Can you write out every line from the start of the records below through the line containing "Two frames from", leaving out any pictures?

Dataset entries
* * * * *

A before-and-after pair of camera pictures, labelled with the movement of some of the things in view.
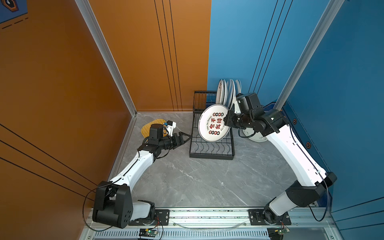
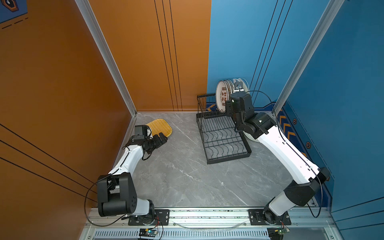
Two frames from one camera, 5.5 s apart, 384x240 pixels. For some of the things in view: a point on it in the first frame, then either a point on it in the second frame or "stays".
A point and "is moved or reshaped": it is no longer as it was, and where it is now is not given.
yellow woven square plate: (146, 129) stays
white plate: (238, 84) is moved or reshaped
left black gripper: (181, 140) -> (158, 141)
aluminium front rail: (223, 218) stays
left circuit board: (148, 232) stays
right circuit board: (277, 233) stays
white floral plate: (258, 137) stays
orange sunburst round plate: (219, 92) -> (228, 85)
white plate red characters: (211, 126) -> (222, 95)
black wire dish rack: (222, 149) is moved or reshaped

* * * * *

• Reply to the exercise:
A before-and-after pair of camera pictures, labelled with the movement of some of the things in view.
Two frames from one camera, 5.5 s apart, 384x240 pixels. For some of the things in view: a point on it in the first frame, then either a point on it in the second frame or "stays".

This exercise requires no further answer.